Hoteliers have been urged to be more like airlines which annually raise billions in additional revenue from “add ons” such as baggage charges and pricing for seat selection.
Mark Abraham, founder of hotel booking app Shackle, said “digitising the guest journey” could lead to additional revenue streams for room upgrades and room services.
He said the “guest journey” would begin with scrapping the traditional check-in desk. “Nobody has ever said to me they really liked that five-minute wait and the way you handle admin,” he said.
In the future he said customers would be sent a digital room key in the same way they download an airline ticket. Easy to use technology would allow the customer to choose from a range of room upgrades and order beverages from the hotel’s menu, replacing the old-fashioned process of “ticking boxes on a piece of paper and hanging it on your room door”, he said.
The advantage of digital booking is the elimination of queues while extras such as food can be ordered in advance online, for example, from a taxi on the way from the airport. If a range of extras was readily available to book “with two clicks”, substantial additional revenue could be raised, Mr Abraham told the Irish Hotels Federation annual conference in Co Cavan.
Mr Abraham, originally from Co Offaly, has raised €20 million for Shackle’s development. He said the digitisation of booking and check-in services would not make the guest experience impersonal, but would release staff from administration work to “go out and greet their guests”.
Kieran McCorry, national technology officer with Microsoft Ireland, said advances in artificial intelligence would make it possible for hotels to process vast amounts of available data on their customers, including images from social media, ensuring that when a guest arrived, staff knew their name, what they looked like and their preferences.
Meanwhile, the Government’s acquisition of 12 per cent of registered tourism accommodation to house asylum seekers was threatening the viability of businesses in the wider hospitality business, hoteliers warned at the annual conference.
Chief executive of the Irish Hotels Federation Tim Fenn said jobs had already been lost in small towns as the local hotel was taken out of the tourism business. He said visitor attractions, restaurants, pubs, taxi businesses and gift shops that depend on tourists were under severe pressure with some having already closed.
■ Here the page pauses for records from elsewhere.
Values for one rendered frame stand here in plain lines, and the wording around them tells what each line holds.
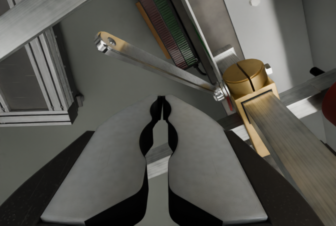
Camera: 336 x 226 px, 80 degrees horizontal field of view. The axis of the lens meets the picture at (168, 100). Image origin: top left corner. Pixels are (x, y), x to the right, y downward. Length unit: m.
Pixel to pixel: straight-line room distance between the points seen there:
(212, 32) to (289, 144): 0.25
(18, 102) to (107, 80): 0.44
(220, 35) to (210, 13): 0.04
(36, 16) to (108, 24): 0.88
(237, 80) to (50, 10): 0.21
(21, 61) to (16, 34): 0.83
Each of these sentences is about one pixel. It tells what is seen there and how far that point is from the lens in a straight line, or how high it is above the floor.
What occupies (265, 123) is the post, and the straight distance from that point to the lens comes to 0.23.
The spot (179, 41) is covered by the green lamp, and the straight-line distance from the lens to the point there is 0.39.
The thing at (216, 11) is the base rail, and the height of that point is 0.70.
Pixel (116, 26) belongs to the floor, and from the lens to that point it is 1.12.
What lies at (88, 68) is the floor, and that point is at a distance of 1.23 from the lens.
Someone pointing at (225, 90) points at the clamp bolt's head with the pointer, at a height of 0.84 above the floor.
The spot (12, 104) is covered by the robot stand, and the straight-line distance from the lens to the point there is 1.25.
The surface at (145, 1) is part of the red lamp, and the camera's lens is 0.37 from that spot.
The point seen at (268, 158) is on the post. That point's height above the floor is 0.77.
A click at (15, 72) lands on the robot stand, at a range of 1.14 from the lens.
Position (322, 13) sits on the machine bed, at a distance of 0.50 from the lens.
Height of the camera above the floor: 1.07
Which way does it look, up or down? 59 degrees down
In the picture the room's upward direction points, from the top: 176 degrees clockwise
Mr Fenn referred to recent Fáilte Ireland estimates of up to €1.1 billion as the cost to the economy of the closure of hotels and guest houses that were repurposed as accommodation centres. He said the Government, in meeting a legal responsibility to house those seeking international protection, had created “a significant challenge” for the hospitality industry which employs 270,000 people. “There is a cost to that,” he said.
Mr Fenn said increasing VAT from 9 to 13 per cent was an additional burden and many small businesses, particularly in the food and beverage sector, were in jeopardy.
Mr Fenn was supported by a range of speakers at the federation’s annual conference in Co Cavan on Tuesday.
Paul Kelly, chief executive of Fáilte Ireland, said the food and beverage sector was also seeing the impact on payroll costs of increases in the minimum wage. He said this sector was particularly strong in its calls for a return to the 9 per cent vat rate.
Chief executive designate of Tourism Ireland, Alice Mansergh, said this year Dublin’s St Patrick’s Day parade would be broadcast live to up to 50 million viewers on cable television networks in the United States. But she said marketing would not help businesses that were not profitable.
“Ireland is not seen as a low-cost destination,” she said. Ms Mansergh said the acquisition of hotels and guest houses for asylum seekers disproportionately affected the three star hotel sector, taking out more of the mid- and lower cost accommodation from the tourism offering.